3On the day appointed for this fatal examination, the master of the horse took his seat under the pretence of being the judge; others being also set as his assessors, who were instructed beforehand what was to be done: and there were present also notaries on each side of him, who kept the Cæsar rapidly and continually informed of all the questions which were put and all the answers which were given; and by his pitiless orders, urged as he was by the persuasions of the queen, who kept her ear at the curtain, many were put to death without being permitted to soften the accusations brought against them, or to say a word in their own defence.

4The first persons who were brought before them were Epigonius and Eusebius, who were ruined because of the similarity of their names to those of other people; for we have already mentioned that Montius, when just at the point of death, had intended to inculpate the tribunes of manufactures, who were called by these names, as men who had promised to be his supports in some future enterprise.
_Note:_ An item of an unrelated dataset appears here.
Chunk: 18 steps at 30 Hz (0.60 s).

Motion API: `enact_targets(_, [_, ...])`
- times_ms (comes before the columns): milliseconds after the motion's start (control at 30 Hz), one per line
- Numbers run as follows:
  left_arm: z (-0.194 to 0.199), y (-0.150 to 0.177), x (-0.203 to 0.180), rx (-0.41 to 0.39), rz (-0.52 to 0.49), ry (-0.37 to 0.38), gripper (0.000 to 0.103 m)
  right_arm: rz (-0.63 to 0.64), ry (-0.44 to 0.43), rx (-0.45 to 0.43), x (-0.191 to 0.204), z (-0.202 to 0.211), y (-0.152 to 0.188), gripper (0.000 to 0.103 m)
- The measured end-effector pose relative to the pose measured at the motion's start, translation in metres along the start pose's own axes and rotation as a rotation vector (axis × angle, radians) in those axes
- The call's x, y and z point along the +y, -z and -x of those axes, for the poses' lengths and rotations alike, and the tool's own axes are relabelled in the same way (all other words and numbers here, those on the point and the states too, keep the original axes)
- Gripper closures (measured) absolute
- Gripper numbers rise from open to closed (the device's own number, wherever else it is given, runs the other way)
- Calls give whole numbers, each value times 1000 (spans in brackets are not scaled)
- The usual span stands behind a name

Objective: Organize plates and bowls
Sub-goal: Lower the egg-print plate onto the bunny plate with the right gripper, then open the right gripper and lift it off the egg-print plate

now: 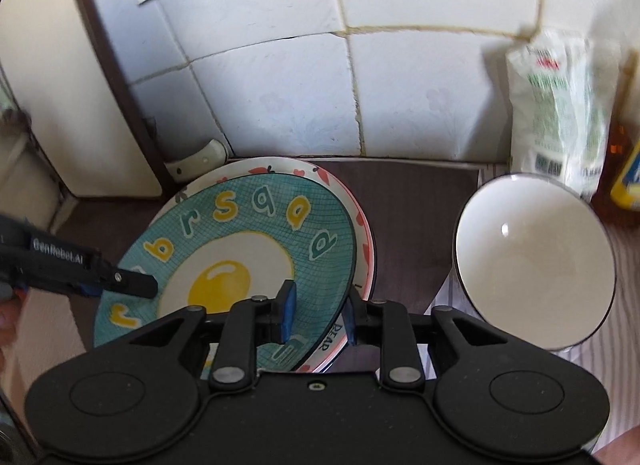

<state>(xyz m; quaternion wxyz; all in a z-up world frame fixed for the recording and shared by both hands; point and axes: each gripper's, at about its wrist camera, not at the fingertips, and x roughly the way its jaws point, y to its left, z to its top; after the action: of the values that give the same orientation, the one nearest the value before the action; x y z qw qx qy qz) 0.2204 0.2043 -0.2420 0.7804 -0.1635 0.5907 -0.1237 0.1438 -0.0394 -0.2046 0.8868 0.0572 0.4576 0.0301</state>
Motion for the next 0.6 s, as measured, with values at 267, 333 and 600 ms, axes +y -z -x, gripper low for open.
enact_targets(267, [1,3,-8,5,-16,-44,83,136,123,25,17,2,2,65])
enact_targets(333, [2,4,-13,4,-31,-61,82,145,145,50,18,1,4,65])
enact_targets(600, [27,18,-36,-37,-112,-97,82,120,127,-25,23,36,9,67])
5Epigonius was only a philosopher as far as his dress went, as was evident, when, having tried entreaties in vain, his sides having been torn with blows, and the fear of instant death being presented to him, he affirmed by a base confession that his companion was privy to his plans, though in fact he had no plans; nor had he ever seen or heard anything, being wholly unconnected with forensic affairs. But Eusebius, confidently denying what he was accused of, continued firm in unshaken constancy, loudly declaring that it was a band of robbers before whom he was brought, and not a court of justice.

6And when, like a man well acquainted with the law, he demanded that his accuser should be produced, and claimed the usual rights of a prisoner; the Cæsar, having heard of his conduct, and looking on his freedom as pride, ordered him to be put to the torture as an audacious calumniator; and when Eusebius had been tortured so severely that he had no longer any limbs left for torments, imploring heaven for justice, and still smiling disdainfully, he remained immovable, with a firm heart, not permitting his tongue to accuse himself or any one else. And so at length, without having either made any confession, or being convicted of anything, he was condemned to death with the spiritless partner of his sufferings. He was then led away to death, protesting against the iniquity of the times; imitating in his conduct the celebrated Stoic of old, Zeno, who, after he had been long subjected to torture in order to extract from him some false confession, tore out his tongue by the roots and threw it, bloody as it was, into the face of the king of Cyprus, who was examining him.
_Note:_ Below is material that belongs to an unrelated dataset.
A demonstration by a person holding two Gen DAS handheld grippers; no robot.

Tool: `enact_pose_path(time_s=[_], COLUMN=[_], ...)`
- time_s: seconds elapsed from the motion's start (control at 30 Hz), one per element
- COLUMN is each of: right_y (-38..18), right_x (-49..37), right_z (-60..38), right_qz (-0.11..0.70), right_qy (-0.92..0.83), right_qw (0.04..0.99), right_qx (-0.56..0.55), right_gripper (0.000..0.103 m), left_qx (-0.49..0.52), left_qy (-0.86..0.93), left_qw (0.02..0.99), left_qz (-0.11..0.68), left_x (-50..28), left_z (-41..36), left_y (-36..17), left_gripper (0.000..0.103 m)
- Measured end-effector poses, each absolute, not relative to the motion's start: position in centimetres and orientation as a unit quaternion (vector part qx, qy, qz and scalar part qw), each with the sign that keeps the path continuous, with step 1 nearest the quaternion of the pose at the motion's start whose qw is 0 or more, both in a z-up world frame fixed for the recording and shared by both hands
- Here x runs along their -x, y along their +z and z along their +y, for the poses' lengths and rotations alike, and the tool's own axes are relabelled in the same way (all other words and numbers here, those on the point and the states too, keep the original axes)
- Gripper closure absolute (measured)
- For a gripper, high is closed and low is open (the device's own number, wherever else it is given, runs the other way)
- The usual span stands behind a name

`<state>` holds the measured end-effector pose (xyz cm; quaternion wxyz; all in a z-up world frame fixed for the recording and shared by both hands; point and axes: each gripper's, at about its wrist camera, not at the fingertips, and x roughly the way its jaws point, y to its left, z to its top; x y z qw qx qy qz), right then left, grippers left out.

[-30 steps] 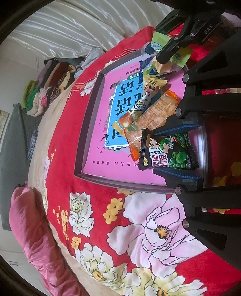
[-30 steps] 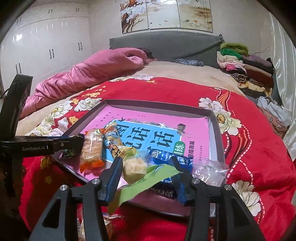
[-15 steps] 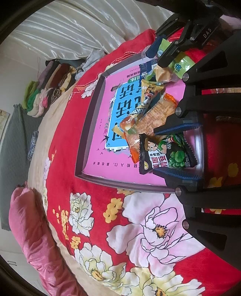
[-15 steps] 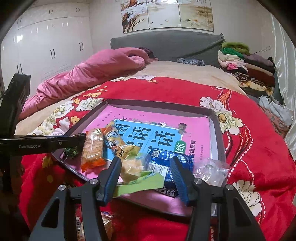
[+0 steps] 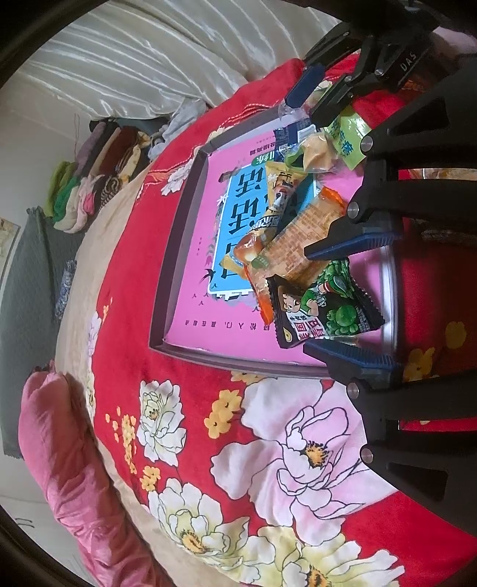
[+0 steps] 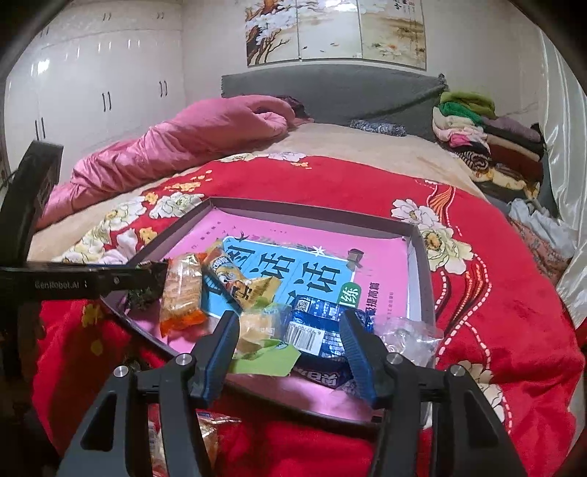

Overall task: Organize snacks
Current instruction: 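Release the green-pea pack with the left tool while the right tool releases the green bag, then move both open tools back toward the Snickers bar and clear pastry bags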

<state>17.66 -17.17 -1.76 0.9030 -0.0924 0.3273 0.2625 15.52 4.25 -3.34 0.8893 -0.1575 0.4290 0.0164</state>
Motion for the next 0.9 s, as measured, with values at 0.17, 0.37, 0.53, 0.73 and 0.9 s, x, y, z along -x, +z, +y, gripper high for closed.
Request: enact_pose_path(time_s=[0.17,0.37,0.53,0.73,0.9], right_y=[-1.8,-2.7,-3.2,-3.6,-4.0], right_x=[-17.2,-16.8,-16.5,-17.0,-17.2], right_z=[-17.0,-15.7,-14.6,-14.5,-14.2], right_qz=[0.327,0.334,0.332,0.333,0.330], right_qy=[0.271,0.274,0.281,0.276,0.265], right_qw=[0.899,0.890,0.885,0.889,0.892], right_qx=[0.104,0.143,0.166,0.154,0.156], right_gripper=[0.046,0.046,0.046,0.046,0.045], left_qx=[0.159,0.160,0.160,0.156,0.152], left_qy=[0.017,0.016,0.013,0.008,0.006], left_qw=[0.890,0.889,0.888,0.891,0.892], left_qz=[0.428,0.429,0.430,0.427,0.427], left_x=[-15.3,-14.9,-14.8,-14.6,-14.5], left_z=[4.6,4.7,4.6,4.2,4.0], left_y=[-3.2,-3.1,-3.0,-2.4,-2.2], left_gripper=[0.052,0.050,0.047,0.044,0.043])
7After these events the affair of the royal robe was examined into. And when those who were employed in dyeing purple had been put to the torture, and had confessed that they had woven a short tunic to cover the chest, without sleeves, a certain person, by name Maras, was brought in, a deacon, as the Christians call him; letters from whom were produced, written in the Greek language to the superintendent of the weaving manufactory at Tyre, which pressed him to have the beautiful work finished speedily; of which work, however, these letters gave no further description. And at last this man also was tortured, to the danger of his life, but could not be made to confess anything.

8After the investigation had been carried on with the examination, under torture of many persons, when some things appeared doubtful, and others it was plain were of a very unimportant character, and after many persons had been put to death, the two Apollinares, father and son, were condemned to banishment; and when they had come to a place which is called Crateræ, a country house of their own, which is four-and-twenty miles from Antioch, there, according to the order which had been given, their legs were broken, and they were put to death.

9After their death Gallus was not at all less ferocious than before, but rather like a lion which has once tasted blood, he made many similar investigations, all of which it is not worth while to relate, lest I should exceed the bounds which I have laid down for myself; an error which is to be avoided.